§ **EXERCISE DETAILS**: Beginning with the line that contains "[outline] pot handle, every instance", print each line to the end of the data exactly. Omit the pictures.

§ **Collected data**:
<<<<

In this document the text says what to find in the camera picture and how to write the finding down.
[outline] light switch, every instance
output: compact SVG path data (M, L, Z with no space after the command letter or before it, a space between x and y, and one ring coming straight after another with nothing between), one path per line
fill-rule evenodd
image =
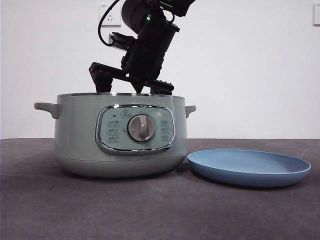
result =
M320 2L315 3L313 7L313 25L320 27Z
M103 4L100 4L99 21L112 3L113 3L113 0L107 0ZM116 27L121 26L121 4L119 2L107 14L107 16L105 17L102 23L102 26L116 26Z

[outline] dark gray table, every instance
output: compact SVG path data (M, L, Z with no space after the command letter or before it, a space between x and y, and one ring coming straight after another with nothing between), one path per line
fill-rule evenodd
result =
M310 175L256 189L175 171L87 179L56 163L52 139L1 141L3 240L320 239L320 140L190 139L189 153L250 149L301 157Z

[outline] control knob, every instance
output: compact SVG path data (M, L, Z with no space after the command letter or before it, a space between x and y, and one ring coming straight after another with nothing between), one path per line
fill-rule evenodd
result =
M147 142L156 133L156 125L153 119L146 115L134 116L128 123L128 133L137 142Z

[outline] control panel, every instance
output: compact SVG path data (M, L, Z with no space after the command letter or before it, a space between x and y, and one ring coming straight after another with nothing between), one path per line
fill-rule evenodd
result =
M175 140L172 113L163 106L112 105L98 116L95 141L113 155L144 155L170 148Z

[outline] pot handle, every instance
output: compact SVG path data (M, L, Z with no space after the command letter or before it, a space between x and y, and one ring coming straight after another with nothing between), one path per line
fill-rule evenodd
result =
M51 113L54 119L59 119L62 106L60 104L46 103L46 102L36 102L34 104L34 109L43 110Z
M189 114L192 112L195 112L197 107L196 106L185 106L184 109L185 109L185 117L188 118Z

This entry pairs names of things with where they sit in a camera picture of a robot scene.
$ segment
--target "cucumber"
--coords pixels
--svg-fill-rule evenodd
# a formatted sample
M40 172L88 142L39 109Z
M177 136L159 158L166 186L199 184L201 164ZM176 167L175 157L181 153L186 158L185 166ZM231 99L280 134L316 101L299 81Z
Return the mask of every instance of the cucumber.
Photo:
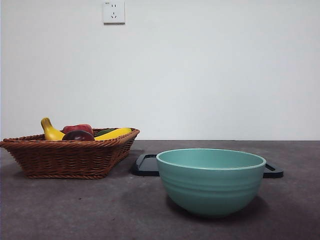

>>>>

§ **SOLUTION TO THIS EXERCISE**:
[outline] pot handle, every instance
output: compact SVG path data (M, L, Z with no space after the command letter or before it, a space between x and y, and one ring coming straight after another with nothing between), one path per line
fill-rule evenodd
result =
M51 113L54 119L59 119L62 106L60 104L46 103L46 102L36 102L34 104L34 109L43 110Z
M189 114L192 112L195 112L197 107L196 106L185 106L184 109L185 109L185 117L188 118Z

This entry pairs names of things with where they sit in a camera picture of a robot scene.
$ segment
--target "cucumber"
--coords pixels
--svg-fill-rule evenodd
# a formatted sample
M40 172L88 142L39 109Z
M177 136L159 158L166 186L199 184L201 164ZM176 167L175 157L181 153L186 158L185 166ZM231 99L280 134L316 101L299 81Z
Return the mask of every instance of the cucumber.
Photo:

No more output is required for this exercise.